In this article, a novel command-filtered adaptive control scheme is proposed for uncertain asymmetric hysteretic nonlinear systems with unknown external disturbances, where the hysteresis nonlinearities are described by an asymmetric Bouc–Wen model. Firstly, the hysteresis model uncertainties are considered, a robust hysteresis state observer is constructed to compensate the asymmetric hysteresis nonlinearity. Secondly, both tracking errors and prediction errors are employed to develop the adaptive neural networks (NNs) for approximating unknown nonlinear functions of the system, where the acquisition of the prediction error avoids the need to differentiate the state measurements. Then, a nonlinear disturbance observer with the filtered control input and system states is constructed to estimate a total disturbance resulting from both the NN approximation errors and the external disturbances. With the help of filtering differentiators, a command-filtered backstepping control law is designed by using the adaptive NN approximators, the disturbance observers, and the hysteretic compensator. The effects of the filtering errors, the disturbance estimation errors, and the hysteresis compensation error on the closed-loop stability are rigorously analyzed. Finally, the proposed control algorithm is applied to a piezoelectric micro-displacement servo system, the real-time experimental results indicate that the relative average error and the relative maximal error of the sinusoidal trajectory tracking are 0.04% and 0.06%, respectively. Compared with the existing adaptive robust control algorithm, a significant improvement on the tracking accuracy is achieved.

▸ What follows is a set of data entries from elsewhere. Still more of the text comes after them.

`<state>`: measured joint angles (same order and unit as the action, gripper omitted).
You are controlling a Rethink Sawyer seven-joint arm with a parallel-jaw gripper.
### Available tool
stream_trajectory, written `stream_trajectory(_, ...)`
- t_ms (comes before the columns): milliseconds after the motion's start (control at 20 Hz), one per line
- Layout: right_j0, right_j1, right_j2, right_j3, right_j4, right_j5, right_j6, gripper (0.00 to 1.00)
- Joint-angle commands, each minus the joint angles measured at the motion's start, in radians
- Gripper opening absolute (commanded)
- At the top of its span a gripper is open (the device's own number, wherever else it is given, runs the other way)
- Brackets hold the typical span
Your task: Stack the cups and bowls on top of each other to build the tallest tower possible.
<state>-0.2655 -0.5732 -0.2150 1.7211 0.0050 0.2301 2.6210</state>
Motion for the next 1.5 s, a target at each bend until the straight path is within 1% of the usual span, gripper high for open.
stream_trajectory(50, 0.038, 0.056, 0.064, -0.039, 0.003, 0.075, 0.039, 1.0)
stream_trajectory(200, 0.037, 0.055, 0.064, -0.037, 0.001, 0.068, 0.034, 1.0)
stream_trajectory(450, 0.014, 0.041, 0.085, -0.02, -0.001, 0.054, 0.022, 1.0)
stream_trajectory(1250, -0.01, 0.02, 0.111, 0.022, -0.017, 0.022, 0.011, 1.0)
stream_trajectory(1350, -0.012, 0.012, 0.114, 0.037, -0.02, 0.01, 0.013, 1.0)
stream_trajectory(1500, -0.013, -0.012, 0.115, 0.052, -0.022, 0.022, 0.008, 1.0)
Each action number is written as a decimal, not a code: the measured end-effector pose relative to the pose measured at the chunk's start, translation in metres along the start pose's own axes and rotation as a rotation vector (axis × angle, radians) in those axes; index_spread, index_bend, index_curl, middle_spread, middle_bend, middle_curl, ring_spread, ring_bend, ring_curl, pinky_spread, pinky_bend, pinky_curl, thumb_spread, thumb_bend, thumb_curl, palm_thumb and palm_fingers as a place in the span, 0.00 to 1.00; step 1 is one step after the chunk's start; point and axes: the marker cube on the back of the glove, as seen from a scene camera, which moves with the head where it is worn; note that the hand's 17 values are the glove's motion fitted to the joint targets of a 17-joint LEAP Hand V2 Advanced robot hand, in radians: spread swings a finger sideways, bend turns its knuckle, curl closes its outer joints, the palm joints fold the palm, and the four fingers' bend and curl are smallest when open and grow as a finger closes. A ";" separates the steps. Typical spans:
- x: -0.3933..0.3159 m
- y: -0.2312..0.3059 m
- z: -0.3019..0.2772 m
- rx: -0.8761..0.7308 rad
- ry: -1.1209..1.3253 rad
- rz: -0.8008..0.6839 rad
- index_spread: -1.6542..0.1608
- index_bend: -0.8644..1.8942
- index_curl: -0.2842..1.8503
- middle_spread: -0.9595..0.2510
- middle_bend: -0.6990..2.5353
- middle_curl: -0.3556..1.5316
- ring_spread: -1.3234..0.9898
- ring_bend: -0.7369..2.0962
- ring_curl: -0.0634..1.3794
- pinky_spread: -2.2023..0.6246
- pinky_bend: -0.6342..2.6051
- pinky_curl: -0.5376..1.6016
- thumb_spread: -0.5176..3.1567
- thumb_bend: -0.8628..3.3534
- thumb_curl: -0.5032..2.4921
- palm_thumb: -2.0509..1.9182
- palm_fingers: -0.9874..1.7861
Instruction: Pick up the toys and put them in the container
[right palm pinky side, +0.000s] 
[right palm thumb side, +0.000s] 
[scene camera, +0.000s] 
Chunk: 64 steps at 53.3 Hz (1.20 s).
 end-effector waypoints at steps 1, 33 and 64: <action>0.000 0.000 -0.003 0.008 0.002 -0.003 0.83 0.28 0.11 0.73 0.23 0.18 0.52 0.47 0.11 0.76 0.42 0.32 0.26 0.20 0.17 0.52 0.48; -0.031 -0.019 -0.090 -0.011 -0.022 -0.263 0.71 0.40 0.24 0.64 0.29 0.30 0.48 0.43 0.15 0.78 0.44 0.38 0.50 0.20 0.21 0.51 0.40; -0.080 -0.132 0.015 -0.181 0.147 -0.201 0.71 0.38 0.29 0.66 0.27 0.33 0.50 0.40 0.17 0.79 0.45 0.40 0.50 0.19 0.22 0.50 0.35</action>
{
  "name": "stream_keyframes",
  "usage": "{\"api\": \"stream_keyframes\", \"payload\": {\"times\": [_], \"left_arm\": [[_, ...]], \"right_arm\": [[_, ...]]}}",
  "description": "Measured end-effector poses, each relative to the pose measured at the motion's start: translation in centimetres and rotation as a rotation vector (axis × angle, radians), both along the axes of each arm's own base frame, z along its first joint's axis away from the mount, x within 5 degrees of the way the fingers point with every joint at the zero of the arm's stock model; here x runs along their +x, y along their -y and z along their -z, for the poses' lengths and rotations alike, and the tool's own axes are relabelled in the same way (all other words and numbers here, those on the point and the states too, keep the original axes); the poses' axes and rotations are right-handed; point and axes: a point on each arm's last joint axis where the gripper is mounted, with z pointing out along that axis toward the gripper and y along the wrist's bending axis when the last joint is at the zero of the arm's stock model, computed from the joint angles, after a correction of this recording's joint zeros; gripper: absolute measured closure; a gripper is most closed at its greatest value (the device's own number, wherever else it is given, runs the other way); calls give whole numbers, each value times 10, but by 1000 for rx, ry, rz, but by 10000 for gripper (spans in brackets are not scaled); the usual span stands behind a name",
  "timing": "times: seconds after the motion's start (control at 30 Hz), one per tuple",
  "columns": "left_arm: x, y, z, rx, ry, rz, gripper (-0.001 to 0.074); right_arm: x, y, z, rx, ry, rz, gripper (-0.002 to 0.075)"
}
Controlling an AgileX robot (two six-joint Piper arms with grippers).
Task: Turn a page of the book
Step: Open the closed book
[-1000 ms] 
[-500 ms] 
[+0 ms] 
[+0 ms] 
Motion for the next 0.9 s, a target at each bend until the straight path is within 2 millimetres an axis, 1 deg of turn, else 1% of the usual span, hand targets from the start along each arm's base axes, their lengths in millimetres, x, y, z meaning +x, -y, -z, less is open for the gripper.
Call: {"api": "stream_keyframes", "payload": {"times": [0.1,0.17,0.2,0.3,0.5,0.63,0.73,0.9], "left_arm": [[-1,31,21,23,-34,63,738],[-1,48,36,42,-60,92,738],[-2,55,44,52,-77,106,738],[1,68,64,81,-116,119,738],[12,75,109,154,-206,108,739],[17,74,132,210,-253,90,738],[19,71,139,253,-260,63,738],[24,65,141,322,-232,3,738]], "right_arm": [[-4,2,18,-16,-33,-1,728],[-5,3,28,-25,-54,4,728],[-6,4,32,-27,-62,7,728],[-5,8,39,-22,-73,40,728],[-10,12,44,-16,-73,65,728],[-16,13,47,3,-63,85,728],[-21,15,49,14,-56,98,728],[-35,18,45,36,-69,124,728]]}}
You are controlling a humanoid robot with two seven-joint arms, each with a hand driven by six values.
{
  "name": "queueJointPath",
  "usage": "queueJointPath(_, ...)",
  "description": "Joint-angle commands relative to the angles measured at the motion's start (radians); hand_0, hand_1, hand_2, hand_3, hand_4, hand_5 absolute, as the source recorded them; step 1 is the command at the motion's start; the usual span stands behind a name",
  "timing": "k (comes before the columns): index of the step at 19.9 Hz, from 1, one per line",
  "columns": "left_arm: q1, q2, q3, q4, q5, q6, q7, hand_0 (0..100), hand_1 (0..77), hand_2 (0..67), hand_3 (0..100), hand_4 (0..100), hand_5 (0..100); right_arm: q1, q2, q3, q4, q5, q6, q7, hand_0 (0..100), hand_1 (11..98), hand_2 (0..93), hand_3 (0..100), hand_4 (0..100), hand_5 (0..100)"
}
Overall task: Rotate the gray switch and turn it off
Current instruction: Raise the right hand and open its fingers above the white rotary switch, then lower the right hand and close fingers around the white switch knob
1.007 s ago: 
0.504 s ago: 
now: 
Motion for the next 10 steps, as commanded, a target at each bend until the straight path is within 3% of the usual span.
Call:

利用自适应神经网络干扰观测器实现不确定非对称滞后非线性系统的鲁棒控制
本文针对具有未知外部干扰的不确定非对称滞后非线性系统提出了一种新的指令滤波自适应控制方案,其中滞后非线性由非对称布克文模型描述。首先,考虑滞后模型的不确定性,构建鲁棒滞后状态观测器来补偿非对称滞后非线性。其次,利用跟踪误差和预测误差来开发用于逼近系统未知非线性函数的自适应神经网络(NNs),其中预测误差的获取避免了区分状态测量值的需要。然后,利用滤波控制输入和系统状态构建非线性扰动观测器,以估计由神经网络近似误差和外部扰动产生的总扰动。在滤波微分器的帮助下,利用自适应 NN 近似器、扰动观测器和滞后补偿器设计了指令滤波反步态控制法。严格分析了滤波误差、扰动估计误差和滞后补偿误差对闭环稳定性的影响。最后,将所提出的控制算法应用于压电微位移伺服系统,实时实验结果表明,正弦轨迹跟踪的相对平均误差和相对最大误差分别为 0.04% 和 0.06%。与现有的自适应鲁棒控制算法相比,跟踪精度有了显著提高。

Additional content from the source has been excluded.